Reproduce the records below; each should match the original exactly.

▬▬▬▬▬▬

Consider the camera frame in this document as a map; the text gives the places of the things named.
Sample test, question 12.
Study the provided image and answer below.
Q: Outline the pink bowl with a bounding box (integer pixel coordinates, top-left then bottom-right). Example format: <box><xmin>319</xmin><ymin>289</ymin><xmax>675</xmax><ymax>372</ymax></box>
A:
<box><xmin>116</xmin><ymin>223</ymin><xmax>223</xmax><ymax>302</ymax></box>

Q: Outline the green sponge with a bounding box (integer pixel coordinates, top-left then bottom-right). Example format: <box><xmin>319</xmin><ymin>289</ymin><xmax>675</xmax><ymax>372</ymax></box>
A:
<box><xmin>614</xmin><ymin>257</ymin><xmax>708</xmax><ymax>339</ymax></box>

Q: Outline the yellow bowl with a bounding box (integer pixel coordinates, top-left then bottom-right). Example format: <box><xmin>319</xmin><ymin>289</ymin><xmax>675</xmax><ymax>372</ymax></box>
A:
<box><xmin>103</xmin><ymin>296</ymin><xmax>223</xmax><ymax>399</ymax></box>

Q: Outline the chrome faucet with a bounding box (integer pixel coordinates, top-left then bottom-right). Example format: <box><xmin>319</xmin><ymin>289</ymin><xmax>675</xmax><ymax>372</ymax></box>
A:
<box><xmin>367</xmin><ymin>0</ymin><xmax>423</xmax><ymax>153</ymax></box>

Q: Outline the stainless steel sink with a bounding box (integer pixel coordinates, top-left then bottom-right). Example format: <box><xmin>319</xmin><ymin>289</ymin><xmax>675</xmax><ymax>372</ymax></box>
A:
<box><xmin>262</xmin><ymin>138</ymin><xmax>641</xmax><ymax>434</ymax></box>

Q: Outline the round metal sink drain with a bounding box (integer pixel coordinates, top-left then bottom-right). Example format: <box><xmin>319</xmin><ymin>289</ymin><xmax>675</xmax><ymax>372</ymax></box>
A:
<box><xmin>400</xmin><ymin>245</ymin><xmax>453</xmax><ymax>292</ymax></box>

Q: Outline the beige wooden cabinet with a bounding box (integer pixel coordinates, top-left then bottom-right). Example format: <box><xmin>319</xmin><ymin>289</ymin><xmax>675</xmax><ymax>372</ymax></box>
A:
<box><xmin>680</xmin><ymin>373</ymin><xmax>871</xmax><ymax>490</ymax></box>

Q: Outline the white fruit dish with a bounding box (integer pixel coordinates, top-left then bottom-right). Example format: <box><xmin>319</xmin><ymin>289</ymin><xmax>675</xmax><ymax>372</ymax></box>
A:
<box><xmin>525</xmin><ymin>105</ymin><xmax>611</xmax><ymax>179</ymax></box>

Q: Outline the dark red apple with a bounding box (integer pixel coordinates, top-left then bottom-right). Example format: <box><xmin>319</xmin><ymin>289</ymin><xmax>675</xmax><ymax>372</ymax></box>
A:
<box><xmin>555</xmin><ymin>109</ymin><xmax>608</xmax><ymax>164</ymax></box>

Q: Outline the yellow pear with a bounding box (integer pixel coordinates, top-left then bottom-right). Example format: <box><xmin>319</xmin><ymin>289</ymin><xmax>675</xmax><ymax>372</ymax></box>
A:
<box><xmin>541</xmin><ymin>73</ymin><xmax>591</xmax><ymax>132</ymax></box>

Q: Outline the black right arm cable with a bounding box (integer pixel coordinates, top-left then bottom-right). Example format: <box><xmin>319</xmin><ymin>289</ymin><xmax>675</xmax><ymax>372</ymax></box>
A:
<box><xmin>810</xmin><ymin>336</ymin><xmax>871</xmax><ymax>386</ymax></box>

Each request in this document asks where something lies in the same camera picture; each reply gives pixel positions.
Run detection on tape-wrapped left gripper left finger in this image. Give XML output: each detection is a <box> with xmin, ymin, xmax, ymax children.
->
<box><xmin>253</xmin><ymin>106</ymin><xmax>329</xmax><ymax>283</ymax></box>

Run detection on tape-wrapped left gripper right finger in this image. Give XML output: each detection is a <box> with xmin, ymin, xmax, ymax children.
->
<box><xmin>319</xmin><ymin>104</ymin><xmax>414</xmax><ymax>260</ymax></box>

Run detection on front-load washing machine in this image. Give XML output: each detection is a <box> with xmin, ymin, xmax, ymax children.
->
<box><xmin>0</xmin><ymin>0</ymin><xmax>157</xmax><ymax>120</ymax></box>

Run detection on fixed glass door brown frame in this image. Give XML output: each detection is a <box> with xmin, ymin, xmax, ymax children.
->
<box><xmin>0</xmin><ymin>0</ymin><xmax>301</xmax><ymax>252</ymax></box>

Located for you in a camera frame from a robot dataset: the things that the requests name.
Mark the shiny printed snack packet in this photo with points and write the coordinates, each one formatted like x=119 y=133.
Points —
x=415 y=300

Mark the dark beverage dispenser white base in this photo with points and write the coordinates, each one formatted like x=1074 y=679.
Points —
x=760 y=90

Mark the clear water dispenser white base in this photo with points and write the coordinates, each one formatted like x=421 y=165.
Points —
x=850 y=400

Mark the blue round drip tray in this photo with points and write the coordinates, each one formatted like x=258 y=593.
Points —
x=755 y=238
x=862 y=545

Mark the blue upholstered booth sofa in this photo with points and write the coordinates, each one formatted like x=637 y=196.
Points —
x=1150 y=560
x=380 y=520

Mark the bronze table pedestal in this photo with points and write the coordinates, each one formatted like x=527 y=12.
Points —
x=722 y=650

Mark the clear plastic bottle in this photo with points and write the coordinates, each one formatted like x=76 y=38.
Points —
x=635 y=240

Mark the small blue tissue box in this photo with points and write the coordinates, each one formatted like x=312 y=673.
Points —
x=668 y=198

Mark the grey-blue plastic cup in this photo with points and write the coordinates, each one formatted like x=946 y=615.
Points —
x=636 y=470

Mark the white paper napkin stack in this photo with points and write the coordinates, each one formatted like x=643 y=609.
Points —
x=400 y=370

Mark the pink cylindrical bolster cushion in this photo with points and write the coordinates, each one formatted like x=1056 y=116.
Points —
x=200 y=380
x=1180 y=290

▬▬▬▬▬▬

## RESULT OF THIS EXERCISE
Consider the camera frame in this document as a map; the text gives the places of the things named.
Sample test, question 12.
Study the provided image and answer below.
Q: Outline the pink bowl with a bounding box (integer pixel coordinates, top-left then bottom-right). Example format: <box><xmin>319</xmin><ymin>289</ymin><xmax>675</xmax><ymax>372</ymax></box>
A:
<box><xmin>116</xmin><ymin>223</ymin><xmax>223</xmax><ymax>302</ymax></box>

Q: Outline the green sponge with a bounding box (integer pixel coordinates, top-left then bottom-right). Example format: <box><xmin>319</xmin><ymin>289</ymin><xmax>675</xmax><ymax>372</ymax></box>
A:
<box><xmin>614</xmin><ymin>257</ymin><xmax>708</xmax><ymax>339</ymax></box>

Q: Outline the yellow bowl with a bounding box (integer pixel coordinates, top-left then bottom-right). Example format: <box><xmin>319</xmin><ymin>289</ymin><xmax>675</xmax><ymax>372</ymax></box>
A:
<box><xmin>103</xmin><ymin>296</ymin><xmax>223</xmax><ymax>399</ymax></box>

Q: Outline the chrome faucet with a bounding box (integer pixel coordinates, top-left then bottom-right). Example format: <box><xmin>319</xmin><ymin>289</ymin><xmax>675</xmax><ymax>372</ymax></box>
A:
<box><xmin>367</xmin><ymin>0</ymin><xmax>423</xmax><ymax>153</ymax></box>

Q: Outline the stainless steel sink with a bounding box (integer pixel coordinates, top-left then bottom-right). Example format: <box><xmin>319</xmin><ymin>289</ymin><xmax>675</xmax><ymax>372</ymax></box>
A:
<box><xmin>262</xmin><ymin>138</ymin><xmax>641</xmax><ymax>434</ymax></box>

Q: Outline the round metal sink drain with a bounding box (integer pixel coordinates, top-left then bottom-right). Example format: <box><xmin>319</xmin><ymin>289</ymin><xmax>675</xmax><ymax>372</ymax></box>
A:
<box><xmin>400</xmin><ymin>245</ymin><xmax>453</xmax><ymax>292</ymax></box>

Q: Outline the beige wooden cabinet with a bounding box (integer pixel coordinates, top-left then bottom-right). Example format: <box><xmin>319</xmin><ymin>289</ymin><xmax>675</xmax><ymax>372</ymax></box>
A:
<box><xmin>680</xmin><ymin>373</ymin><xmax>871</xmax><ymax>490</ymax></box>

Q: Outline the white fruit dish with a bounding box (integer pixel coordinates, top-left then bottom-right). Example format: <box><xmin>319</xmin><ymin>289</ymin><xmax>675</xmax><ymax>372</ymax></box>
A:
<box><xmin>525</xmin><ymin>105</ymin><xmax>611</xmax><ymax>179</ymax></box>

Q: Outline the dark red apple with a bounding box (integer pixel coordinates, top-left then bottom-right). Example format: <box><xmin>319</xmin><ymin>289</ymin><xmax>675</xmax><ymax>372</ymax></box>
A:
<box><xmin>555</xmin><ymin>109</ymin><xmax>608</xmax><ymax>164</ymax></box>

Q: Outline the yellow pear with a bounding box (integer pixel coordinates, top-left then bottom-right). Example format: <box><xmin>319</xmin><ymin>289</ymin><xmax>675</xmax><ymax>372</ymax></box>
A:
<box><xmin>541</xmin><ymin>73</ymin><xmax>591</xmax><ymax>132</ymax></box>

Q: Outline the black right arm cable with a bounding box (integer pixel coordinates, top-left then bottom-right). Example format: <box><xmin>319</xmin><ymin>289</ymin><xmax>675</xmax><ymax>372</ymax></box>
A:
<box><xmin>810</xmin><ymin>336</ymin><xmax>871</xmax><ymax>386</ymax></box>

Each request in this document asks where something lies in the same camera picture; each reply gives pixel positions.
Run detection on tape-wrapped left gripper left finger in this image. Give XML output: each detection is a <box> with xmin, ymin, xmax, ymax children.
->
<box><xmin>253</xmin><ymin>106</ymin><xmax>329</xmax><ymax>283</ymax></box>

Run detection on tape-wrapped left gripper right finger in this image. Give XML output: each detection is a <box> with xmin, ymin, xmax, ymax children.
->
<box><xmin>319</xmin><ymin>104</ymin><xmax>414</xmax><ymax>260</ymax></box>

Run detection on front-load washing machine in this image. Give XML output: each detection is a <box> with xmin, ymin, xmax, ymax children.
->
<box><xmin>0</xmin><ymin>0</ymin><xmax>157</xmax><ymax>120</ymax></box>

Run detection on fixed glass door brown frame in this image. Give XML output: each detection is a <box> with xmin, ymin, xmax, ymax children.
->
<box><xmin>0</xmin><ymin>0</ymin><xmax>301</xmax><ymax>252</ymax></box>

Located for you in a camera frame from a robot dataset: the things that the requests name.
Mark the shiny printed snack packet in this photo with points and write the coordinates, each one formatted like x=119 y=133.
Points —
x=415 y=300

Mark the dark beverage dispenser white base in this photo with points and write the coordinates, each one formatted like x=1074 y=679.
Points —
x=760 y=90

Mark the clear water dispenser white base in this photo with points and write the coordinates, each one formatted like x=421 y=165.
Points —
x=850 y=400

Mark the blue round drip tray in this photo with points and write the coordinates, each one formatted like x=258 y=593.
Points —
x=755 y=238
x=862 y=545

Mark the blue upholstered booth sofa in this photo with points and write the coordinates, each one formatted like x=637 y=196.
Points —
x=1150 y=560
x=380 y=520

Mark the bronze table pedestal in this photo with points and write the coordinates, each one formatted like x=527 y=12.
Points —
x=722 y=650

Mark the clear plastic bottle in this photo with points and write the coordinates, each one formatted like x=76 y=38.
Points —
x=635 y=240

Mark the small blue tissue box in this photo with points and write the coordinates, each one formatted like x=312 y=673.
Points —
x=668 y=198

Mark the grey-blue plastic cup in this photo with points and write the coordinates, each one formatted like x=946 y=615.
Points —
x=636 y=470

Mark the white paper napkin stack in this photo with points and write the coordinates, each one formatted like x=643 y=609.
Points —
x=400 y=370

Mark the pink cylindrical bolster cushion in this photo with points and write the coordinates, each one formatted like x=1056 y=116.
Points —
x=200 y=380
x=1180 y=290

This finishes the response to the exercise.